Exercise aim | Go through the material below and please tally the lines that hold the word "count"; the number alone is the answer.

Data extract |
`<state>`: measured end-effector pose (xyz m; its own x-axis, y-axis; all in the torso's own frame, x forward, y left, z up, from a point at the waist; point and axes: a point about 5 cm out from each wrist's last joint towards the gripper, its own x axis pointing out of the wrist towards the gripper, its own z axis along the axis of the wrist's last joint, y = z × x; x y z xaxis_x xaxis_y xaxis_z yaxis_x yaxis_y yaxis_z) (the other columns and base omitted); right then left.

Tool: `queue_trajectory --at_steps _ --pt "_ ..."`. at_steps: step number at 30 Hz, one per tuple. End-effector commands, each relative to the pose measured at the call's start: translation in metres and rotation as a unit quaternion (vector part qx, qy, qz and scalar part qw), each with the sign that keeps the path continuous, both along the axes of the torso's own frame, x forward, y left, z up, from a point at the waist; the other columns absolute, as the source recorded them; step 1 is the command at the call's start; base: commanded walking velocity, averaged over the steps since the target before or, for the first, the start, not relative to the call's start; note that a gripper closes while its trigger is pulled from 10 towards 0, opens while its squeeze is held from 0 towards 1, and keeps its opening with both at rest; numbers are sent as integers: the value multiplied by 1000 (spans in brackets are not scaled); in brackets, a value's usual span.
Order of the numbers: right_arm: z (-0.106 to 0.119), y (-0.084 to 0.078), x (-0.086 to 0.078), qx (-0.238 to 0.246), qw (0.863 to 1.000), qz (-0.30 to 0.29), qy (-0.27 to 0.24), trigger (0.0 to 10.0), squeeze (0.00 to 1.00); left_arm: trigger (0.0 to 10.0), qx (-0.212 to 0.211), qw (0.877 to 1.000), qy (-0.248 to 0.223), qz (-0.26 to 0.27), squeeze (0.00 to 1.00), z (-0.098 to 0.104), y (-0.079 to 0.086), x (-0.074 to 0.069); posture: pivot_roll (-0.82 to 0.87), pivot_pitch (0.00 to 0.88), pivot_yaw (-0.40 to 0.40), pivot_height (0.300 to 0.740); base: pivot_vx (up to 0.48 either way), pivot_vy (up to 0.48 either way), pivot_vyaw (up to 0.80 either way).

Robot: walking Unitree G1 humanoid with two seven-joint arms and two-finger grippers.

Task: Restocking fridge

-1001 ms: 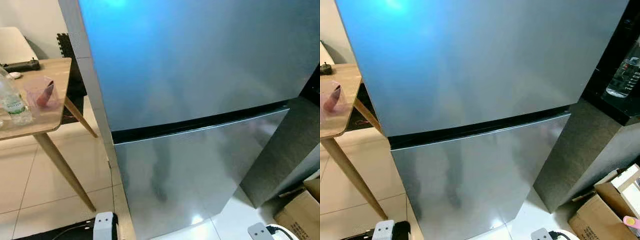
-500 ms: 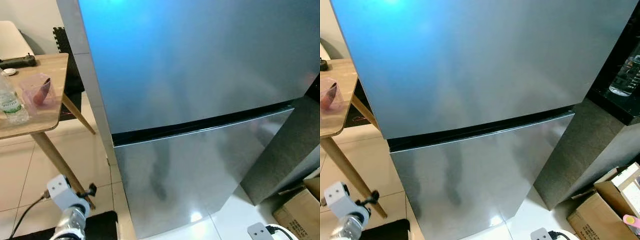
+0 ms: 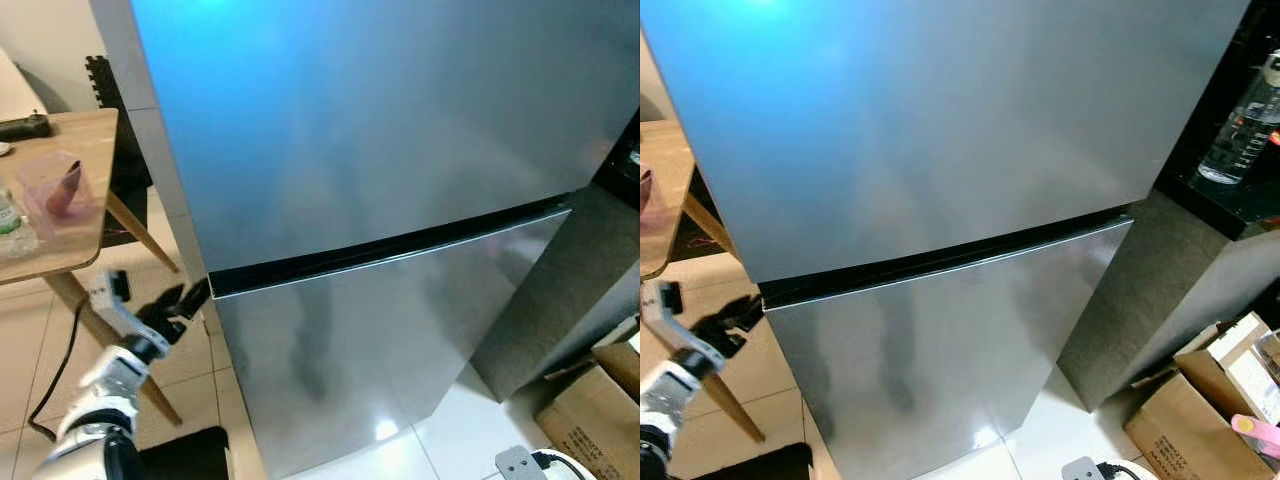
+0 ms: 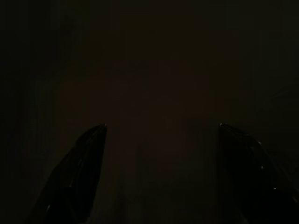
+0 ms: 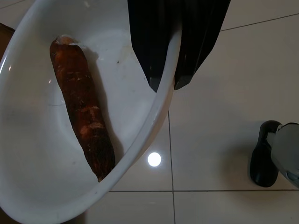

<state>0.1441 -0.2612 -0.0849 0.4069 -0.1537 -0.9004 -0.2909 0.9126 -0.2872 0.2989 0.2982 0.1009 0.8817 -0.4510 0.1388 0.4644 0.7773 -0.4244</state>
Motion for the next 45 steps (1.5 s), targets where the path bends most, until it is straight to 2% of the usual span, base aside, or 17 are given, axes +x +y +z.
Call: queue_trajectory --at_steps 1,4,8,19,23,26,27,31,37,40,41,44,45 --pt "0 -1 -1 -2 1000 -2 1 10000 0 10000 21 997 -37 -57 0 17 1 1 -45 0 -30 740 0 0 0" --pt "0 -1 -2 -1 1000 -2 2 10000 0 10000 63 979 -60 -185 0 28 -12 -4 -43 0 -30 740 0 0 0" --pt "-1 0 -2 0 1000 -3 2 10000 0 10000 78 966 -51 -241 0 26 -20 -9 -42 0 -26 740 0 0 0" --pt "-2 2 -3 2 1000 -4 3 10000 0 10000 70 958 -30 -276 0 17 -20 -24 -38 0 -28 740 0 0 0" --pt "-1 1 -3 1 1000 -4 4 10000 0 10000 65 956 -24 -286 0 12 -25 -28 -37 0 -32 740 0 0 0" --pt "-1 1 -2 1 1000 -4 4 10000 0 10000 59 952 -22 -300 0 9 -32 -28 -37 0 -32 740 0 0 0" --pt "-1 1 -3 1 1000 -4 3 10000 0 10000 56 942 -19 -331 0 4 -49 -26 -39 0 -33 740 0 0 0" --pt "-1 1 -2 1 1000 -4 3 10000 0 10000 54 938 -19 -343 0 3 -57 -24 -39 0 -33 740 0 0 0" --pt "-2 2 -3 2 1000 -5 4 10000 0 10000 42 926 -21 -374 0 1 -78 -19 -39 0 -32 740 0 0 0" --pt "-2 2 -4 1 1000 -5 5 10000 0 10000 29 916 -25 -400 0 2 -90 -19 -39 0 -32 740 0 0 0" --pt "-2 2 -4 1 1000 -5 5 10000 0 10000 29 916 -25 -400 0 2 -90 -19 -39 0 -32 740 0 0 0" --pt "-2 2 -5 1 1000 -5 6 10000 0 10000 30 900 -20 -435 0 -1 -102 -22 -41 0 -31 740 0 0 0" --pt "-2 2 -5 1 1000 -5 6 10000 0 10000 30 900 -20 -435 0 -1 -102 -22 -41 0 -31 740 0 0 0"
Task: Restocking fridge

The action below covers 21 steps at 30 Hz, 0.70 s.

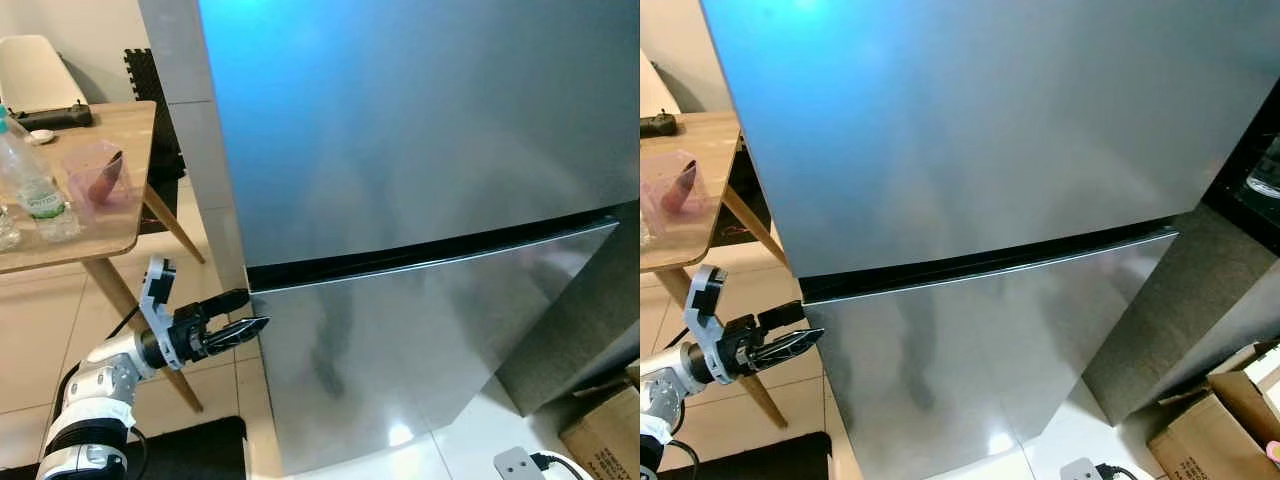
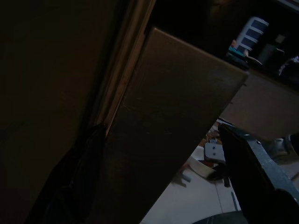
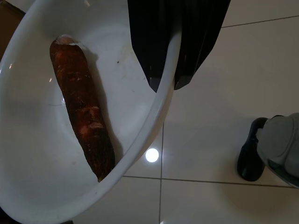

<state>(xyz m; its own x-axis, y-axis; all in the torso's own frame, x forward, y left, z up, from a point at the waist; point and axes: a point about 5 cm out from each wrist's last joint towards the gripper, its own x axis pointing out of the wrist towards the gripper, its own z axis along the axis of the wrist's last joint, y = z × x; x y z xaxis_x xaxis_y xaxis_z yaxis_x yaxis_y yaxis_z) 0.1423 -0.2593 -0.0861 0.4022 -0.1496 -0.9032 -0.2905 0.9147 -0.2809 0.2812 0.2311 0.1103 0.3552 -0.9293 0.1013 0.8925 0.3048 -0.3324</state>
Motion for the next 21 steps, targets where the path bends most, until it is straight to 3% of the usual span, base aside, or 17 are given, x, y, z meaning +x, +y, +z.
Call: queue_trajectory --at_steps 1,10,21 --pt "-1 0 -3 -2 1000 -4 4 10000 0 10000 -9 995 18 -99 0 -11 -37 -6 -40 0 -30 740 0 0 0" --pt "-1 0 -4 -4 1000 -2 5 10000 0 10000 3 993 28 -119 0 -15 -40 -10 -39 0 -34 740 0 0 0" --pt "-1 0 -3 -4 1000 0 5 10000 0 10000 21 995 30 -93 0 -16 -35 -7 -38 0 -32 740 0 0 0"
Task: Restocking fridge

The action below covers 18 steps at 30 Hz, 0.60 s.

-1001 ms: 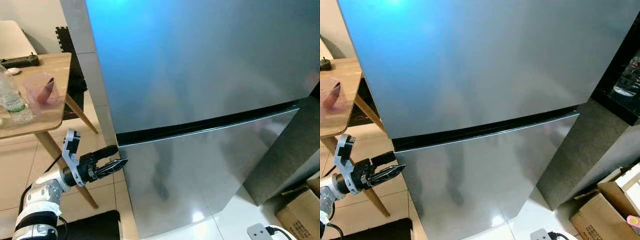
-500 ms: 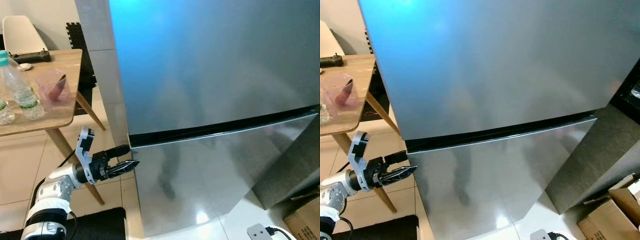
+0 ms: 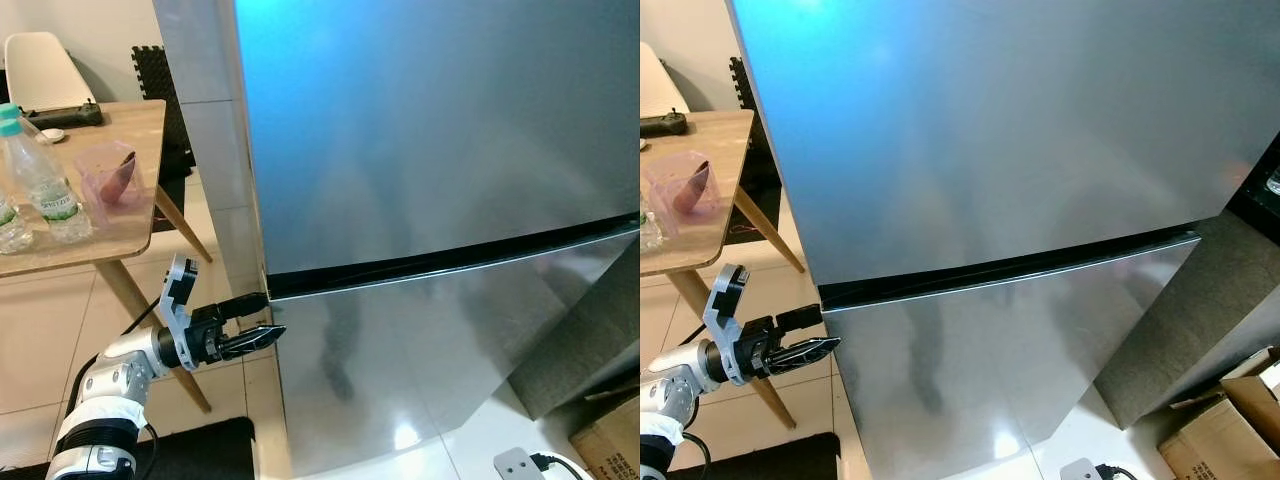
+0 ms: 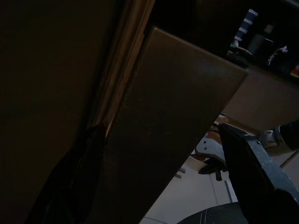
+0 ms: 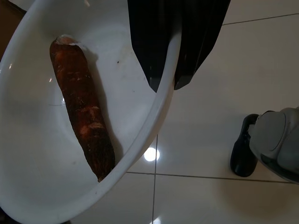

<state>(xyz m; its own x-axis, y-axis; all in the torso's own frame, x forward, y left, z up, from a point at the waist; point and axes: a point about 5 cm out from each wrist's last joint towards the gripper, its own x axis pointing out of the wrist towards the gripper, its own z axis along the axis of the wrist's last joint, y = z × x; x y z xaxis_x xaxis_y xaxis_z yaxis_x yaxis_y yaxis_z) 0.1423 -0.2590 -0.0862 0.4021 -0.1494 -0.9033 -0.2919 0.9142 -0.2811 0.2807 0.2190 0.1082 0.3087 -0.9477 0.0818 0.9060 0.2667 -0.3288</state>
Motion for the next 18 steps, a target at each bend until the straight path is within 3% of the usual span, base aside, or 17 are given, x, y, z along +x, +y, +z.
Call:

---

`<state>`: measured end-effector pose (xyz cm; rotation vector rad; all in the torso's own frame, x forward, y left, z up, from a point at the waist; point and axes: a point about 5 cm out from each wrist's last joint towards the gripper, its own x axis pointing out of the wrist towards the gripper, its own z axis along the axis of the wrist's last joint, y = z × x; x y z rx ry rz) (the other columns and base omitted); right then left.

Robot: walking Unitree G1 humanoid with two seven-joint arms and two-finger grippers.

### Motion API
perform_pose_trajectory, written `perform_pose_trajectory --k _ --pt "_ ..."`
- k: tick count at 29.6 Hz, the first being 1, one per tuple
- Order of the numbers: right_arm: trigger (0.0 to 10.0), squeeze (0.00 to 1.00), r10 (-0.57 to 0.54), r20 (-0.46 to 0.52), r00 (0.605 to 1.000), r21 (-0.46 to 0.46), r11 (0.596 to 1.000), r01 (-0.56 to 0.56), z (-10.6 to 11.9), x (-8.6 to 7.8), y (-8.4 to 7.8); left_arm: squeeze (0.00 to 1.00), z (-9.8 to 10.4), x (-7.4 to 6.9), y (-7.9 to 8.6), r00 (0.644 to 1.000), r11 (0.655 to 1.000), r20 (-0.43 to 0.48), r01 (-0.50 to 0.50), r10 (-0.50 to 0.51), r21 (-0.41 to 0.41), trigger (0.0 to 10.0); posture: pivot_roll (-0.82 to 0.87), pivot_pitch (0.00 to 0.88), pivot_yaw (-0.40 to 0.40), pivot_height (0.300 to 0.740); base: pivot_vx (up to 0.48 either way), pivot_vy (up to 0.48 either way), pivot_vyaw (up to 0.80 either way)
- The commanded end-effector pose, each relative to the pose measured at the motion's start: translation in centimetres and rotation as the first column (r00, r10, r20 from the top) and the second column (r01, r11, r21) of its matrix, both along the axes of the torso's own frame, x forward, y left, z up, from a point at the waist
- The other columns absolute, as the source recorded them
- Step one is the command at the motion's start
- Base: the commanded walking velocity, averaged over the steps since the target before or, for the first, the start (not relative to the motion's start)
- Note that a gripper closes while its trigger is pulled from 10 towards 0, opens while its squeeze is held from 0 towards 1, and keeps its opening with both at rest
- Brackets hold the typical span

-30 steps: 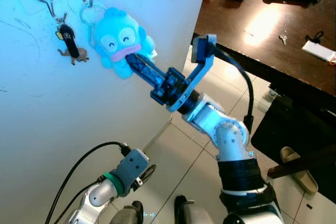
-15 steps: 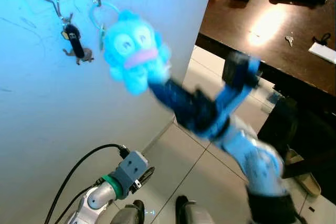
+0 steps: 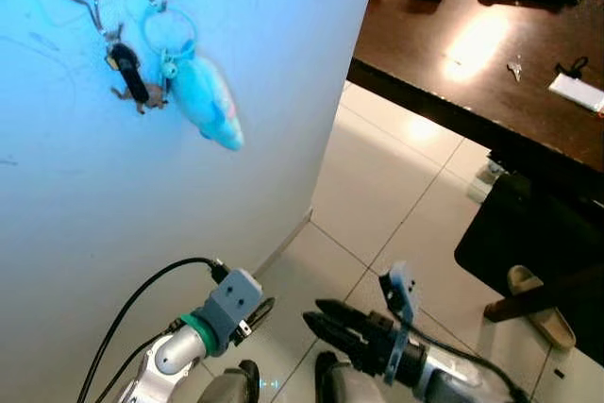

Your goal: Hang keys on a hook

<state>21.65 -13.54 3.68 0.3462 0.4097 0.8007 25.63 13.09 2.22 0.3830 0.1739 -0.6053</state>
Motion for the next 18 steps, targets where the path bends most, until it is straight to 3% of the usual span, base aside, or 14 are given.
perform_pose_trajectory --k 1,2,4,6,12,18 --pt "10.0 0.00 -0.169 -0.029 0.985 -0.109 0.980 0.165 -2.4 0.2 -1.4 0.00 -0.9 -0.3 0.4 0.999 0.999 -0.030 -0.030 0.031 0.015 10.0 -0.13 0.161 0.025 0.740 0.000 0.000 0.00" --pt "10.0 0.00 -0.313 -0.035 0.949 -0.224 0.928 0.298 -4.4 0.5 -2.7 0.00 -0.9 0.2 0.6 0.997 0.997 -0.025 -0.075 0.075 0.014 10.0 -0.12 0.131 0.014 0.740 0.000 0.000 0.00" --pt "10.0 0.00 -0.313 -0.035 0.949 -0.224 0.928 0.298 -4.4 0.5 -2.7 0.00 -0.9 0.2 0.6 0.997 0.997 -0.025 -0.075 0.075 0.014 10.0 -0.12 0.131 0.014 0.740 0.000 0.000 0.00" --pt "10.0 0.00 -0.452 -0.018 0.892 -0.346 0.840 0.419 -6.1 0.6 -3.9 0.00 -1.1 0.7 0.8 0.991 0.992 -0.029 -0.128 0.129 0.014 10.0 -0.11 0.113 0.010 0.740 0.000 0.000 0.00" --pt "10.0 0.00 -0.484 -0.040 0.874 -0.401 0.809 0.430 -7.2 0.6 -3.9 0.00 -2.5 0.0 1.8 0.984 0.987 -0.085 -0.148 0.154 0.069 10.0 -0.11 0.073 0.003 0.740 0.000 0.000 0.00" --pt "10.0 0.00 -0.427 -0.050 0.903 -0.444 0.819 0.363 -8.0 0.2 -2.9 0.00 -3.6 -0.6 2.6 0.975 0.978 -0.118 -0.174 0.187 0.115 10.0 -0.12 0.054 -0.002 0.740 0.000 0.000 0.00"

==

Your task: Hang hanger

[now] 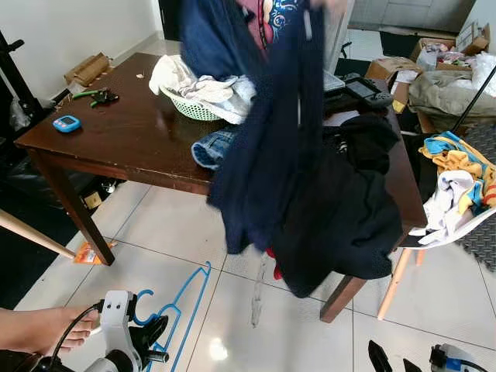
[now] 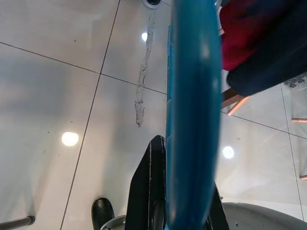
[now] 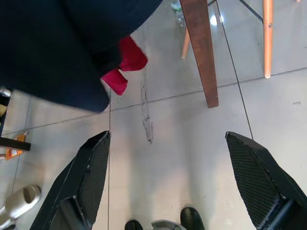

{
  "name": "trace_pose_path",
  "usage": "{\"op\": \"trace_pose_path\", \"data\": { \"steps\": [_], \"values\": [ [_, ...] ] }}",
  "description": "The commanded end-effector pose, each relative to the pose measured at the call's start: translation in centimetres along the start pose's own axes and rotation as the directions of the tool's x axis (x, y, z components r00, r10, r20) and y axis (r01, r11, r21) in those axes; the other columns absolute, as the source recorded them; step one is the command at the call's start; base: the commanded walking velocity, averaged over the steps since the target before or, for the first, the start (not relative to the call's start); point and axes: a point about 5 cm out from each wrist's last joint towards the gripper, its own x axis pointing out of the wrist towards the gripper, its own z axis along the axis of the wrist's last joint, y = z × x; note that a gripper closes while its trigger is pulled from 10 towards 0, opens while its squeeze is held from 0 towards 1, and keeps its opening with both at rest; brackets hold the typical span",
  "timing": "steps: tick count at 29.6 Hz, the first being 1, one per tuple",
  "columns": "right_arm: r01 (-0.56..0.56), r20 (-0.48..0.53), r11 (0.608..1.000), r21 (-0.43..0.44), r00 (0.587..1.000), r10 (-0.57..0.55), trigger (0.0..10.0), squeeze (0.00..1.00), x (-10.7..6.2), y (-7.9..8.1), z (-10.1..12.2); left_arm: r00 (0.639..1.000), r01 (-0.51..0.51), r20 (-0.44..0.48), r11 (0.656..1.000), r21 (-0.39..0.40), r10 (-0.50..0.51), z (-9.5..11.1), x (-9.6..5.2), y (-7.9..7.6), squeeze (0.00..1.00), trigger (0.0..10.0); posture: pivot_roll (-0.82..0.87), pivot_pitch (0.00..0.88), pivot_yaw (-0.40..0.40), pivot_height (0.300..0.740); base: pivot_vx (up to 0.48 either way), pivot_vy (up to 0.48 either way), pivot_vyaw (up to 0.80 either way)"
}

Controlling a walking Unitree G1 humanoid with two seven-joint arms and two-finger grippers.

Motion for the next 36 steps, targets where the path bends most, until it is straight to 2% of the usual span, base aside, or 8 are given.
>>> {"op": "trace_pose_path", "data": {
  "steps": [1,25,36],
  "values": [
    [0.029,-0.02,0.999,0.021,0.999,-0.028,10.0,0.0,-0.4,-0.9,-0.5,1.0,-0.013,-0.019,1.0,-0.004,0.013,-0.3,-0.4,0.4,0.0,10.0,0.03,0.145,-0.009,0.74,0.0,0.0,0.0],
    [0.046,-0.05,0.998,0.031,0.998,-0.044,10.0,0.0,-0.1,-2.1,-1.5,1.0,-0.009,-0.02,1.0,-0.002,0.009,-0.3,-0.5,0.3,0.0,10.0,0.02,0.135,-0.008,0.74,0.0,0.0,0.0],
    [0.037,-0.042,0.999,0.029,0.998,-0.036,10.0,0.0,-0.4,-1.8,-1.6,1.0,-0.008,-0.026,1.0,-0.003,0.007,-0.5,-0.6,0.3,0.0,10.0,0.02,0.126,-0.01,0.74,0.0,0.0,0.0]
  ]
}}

Task output | 2